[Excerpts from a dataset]
□ □ □ □ □ □ □
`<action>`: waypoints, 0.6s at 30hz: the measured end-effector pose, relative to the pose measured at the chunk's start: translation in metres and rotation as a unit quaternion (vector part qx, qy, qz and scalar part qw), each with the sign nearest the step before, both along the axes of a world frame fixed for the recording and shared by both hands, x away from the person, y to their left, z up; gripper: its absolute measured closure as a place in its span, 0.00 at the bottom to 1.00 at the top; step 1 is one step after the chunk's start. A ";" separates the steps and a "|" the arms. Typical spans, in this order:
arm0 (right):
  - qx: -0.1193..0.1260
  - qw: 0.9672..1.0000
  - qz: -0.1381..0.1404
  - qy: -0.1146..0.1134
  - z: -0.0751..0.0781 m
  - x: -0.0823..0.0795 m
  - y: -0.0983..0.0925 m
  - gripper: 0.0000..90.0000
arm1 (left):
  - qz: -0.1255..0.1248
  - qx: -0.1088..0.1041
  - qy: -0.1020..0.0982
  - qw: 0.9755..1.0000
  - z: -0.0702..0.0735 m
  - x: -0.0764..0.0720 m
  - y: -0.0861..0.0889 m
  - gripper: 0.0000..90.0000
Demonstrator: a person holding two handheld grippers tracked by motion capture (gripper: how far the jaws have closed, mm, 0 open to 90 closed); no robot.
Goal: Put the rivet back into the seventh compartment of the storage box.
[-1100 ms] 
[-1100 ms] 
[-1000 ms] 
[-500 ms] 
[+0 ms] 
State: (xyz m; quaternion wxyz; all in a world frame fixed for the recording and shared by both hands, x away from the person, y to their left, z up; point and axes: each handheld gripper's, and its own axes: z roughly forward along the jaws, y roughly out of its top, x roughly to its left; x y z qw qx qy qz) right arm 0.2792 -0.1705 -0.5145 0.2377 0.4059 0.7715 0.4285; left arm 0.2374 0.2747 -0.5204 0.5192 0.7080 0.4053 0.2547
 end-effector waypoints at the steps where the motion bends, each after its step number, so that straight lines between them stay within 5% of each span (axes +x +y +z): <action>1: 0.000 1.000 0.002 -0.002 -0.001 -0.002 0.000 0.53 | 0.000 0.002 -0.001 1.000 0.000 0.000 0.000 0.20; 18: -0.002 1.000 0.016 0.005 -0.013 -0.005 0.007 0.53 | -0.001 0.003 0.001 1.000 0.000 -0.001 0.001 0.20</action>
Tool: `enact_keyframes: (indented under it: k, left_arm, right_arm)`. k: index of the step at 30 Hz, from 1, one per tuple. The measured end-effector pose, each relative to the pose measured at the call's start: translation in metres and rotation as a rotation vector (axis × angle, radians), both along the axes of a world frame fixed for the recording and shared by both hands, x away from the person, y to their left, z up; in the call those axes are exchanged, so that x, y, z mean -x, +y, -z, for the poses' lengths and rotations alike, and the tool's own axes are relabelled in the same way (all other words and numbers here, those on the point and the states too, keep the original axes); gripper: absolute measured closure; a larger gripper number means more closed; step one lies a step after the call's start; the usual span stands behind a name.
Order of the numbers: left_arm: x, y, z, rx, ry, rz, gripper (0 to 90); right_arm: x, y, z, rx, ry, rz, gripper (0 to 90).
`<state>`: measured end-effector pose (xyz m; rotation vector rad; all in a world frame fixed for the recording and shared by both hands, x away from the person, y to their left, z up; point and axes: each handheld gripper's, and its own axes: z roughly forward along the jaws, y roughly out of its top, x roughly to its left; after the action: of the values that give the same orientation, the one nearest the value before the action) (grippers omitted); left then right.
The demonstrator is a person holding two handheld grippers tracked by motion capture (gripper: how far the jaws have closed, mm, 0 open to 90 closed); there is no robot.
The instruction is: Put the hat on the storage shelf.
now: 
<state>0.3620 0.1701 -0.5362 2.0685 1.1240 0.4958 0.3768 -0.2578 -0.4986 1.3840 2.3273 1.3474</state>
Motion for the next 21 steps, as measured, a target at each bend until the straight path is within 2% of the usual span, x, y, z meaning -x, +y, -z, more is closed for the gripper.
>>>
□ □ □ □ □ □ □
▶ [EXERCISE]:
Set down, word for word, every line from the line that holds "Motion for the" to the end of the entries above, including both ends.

▶ [TASK SOLUTION]:
Motion for the next 21 steps, as measured, a target at each bend until the straight path is within 2% of the usual span, x, y, z meaning -x, +y, -z, more is closed for the gripper.
>>>

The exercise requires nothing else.